Late Cretaceous to early Paleocene climate and sea-level fluctuations : the Tunisian record

Climate and sea-level fluctuations across the Cretaceous–Tertiary (K–T) transition in Tunisia were examined based on bulk rock and clay mineralogies, biostratigraphy and lithology in five sections (El Melah, El Kef, Elles, Ain Settara and Seldja) spanning from open marine to shallow inner neritic environments. Late Campanian to early Danian trends examined at El Kef and Elles indicate an increasingly more humid climate associated with sea-level fluctuations and increased detrital influx that culminates at the K–T transition.
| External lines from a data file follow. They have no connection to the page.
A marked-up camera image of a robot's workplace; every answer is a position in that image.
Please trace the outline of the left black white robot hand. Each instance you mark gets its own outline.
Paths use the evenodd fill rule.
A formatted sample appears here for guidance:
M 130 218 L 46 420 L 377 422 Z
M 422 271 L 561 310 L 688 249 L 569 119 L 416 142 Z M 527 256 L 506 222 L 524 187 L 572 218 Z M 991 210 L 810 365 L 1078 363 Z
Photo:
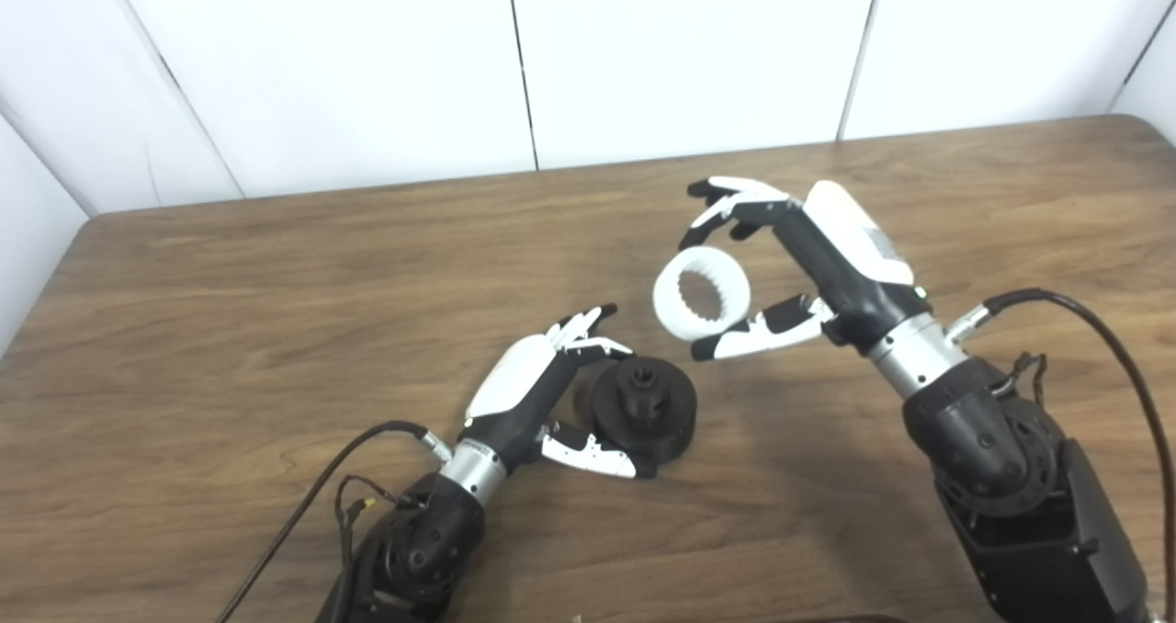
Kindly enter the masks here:
M 577 426 L 549 421 L 580 368 L 635 356 L 628 346 L 596 334 L 597 326 L 616 312 L 614 303 L 593 306 L 561 319 L 544 333 L 517 339 L 467 406 L 457 446 L 472 448 L 507 473 L 543 457 L 619 478 L 659 476 L 652 458 L 626 451 Z

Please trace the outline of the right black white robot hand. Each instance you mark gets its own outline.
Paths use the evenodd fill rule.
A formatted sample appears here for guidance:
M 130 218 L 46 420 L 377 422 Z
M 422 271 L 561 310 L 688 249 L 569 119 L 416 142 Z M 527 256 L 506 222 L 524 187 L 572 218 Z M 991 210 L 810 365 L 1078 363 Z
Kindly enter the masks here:
M 693 341 L 695 362 L 771 351 L 820 335 L 864 354 L 908 319 L 933 312 L 911 268 L 841 185 L 820 180 L 799 199 L 760 180 L 709 176 L 687 192 L 707 207 L 684 233 L 680 252 L 702 246 L 727 222 L 734 225 L 735 241 L 768 229 L 818 290 Z
This long-term trend in increasing humidity and runoff in the Tethys region is associated with middle and high latitude cooling. Results of short-term changes across the K–T transition indicate a sea-level lowstand in the latest Maastrichtian about 25–100 ka below the K–T boundary with the regression marked by increased detrital influx at El Kef and Elles and a short hiatus at Ain Settara. A rising sea-level at the end of the Maastrichtian is expressed at Elles and El Kef by deposition of a foraminiferal packstone. A flooding surface and condensed sedimentation mark the K–T boundary clay which is rich in terrestrial organic matter. The P0–P1a transition is marked by a sea-level lowstand corresponding to a short hiatus at Ain Settara where most of P0 is missing and a period of non-deposition and erosion in the lower part of P1a (64.95 Ma). At Seldja, P0 and possibly the topmost part of CF1 are missing. These sea-level fluctuations are associated with maximum humidity. These data suggest that in Tunisia, long-term environmental stresses during the last 500 ka before the K–T boundary and continuing into the early Danian are primarily related to climate and sea-level fluctuations. Within this long-term climatic trend the pronounced warm and humid event within the latest Maastrichtian Zone CF1 may be linked to greenhouse conditions induced by Deccan volcanism. The absence of any significant clay mineral variations at or near the K–T boundary and Ir anomaly suggests that the bolide impact had a relatively incidental short-term effect on climate in the Tethys region.